> **TASK REQUIREMENTS**
Would you print the full listing word for word?
** DATA EXCERPT follows **
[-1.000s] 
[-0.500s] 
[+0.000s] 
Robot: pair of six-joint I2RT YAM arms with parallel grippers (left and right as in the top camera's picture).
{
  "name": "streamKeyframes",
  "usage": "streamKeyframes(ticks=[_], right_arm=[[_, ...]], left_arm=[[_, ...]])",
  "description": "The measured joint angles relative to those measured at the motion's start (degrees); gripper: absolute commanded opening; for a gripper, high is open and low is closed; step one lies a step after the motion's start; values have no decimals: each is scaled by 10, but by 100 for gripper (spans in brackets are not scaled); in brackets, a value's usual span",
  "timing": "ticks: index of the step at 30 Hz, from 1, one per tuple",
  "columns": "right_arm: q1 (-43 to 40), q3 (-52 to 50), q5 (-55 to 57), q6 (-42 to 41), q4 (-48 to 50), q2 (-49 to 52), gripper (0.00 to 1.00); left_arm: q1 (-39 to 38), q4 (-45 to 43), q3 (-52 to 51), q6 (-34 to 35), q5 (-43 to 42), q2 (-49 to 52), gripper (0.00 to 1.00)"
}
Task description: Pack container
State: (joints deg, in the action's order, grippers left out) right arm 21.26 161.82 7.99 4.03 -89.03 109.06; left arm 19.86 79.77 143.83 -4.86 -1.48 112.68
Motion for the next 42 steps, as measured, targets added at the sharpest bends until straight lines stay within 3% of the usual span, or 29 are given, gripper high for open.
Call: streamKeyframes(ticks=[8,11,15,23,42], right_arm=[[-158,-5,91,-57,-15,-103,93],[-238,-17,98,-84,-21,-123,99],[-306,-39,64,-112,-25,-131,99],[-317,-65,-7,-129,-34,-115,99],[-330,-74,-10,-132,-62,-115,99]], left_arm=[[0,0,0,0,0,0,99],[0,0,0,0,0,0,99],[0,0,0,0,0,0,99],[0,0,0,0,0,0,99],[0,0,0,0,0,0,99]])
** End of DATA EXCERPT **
> **SOLUTION TO THE EXERCISE**
[-1.000s] 
[-0.500s] 
[+0.000s] 
Robot: pair of six-joint I2RT YAM arms with parallel grippers (left and right as in the top camera's picture).
{
  "name": "streamKeyframes",
  "usage": "streamKeyframes(ticks=[_], right_arm=[[_, ...]], left_arm=[[_, ...]])",
  "description": "The measured joint angles relative to those measured at the motion's start (degrees); gripper: absolute commanded opening; for a gripper, high is open and low is closed; step one lies a step after the motion's start; values have no decimals: each is scaled by 10, but by 100 for gripper (spans in brackets are not scaled); in brackets, a value's usual span",
  "timing": "ticks: index of the step at 30 Hz, from 1, one per tuple",
  "columns": "right_arm: q1 (-43 to 40), q3 (-52 to 50), q5 (-55 to 57), q6 (-42 to 41), q4 (-48 to 50), q2 (-49 to 52), gripper (0.00 to 1.00); left_arm: q1 (-39 to 38), q4 (-45 to 43), q3 (-52 to 51), q6 (-34 to 35), q5 (-43 to 42), q2 (-49 to 52), gripper (0.00 to 1.00)"
}
Task description: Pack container
State: (joints deg, in the action's order, grippers left out) right arm 21.26 161.82 7.99 4.03 -89.03 109.06; left arm 19.86 79.77 143.83 -4.86 -1.48 112.68
Motion for the next 42 steps, as measured, targets added at the sharpest bends until straight lines stay within 3% of the usual span, or 29 are given, gripper high for open.
Call: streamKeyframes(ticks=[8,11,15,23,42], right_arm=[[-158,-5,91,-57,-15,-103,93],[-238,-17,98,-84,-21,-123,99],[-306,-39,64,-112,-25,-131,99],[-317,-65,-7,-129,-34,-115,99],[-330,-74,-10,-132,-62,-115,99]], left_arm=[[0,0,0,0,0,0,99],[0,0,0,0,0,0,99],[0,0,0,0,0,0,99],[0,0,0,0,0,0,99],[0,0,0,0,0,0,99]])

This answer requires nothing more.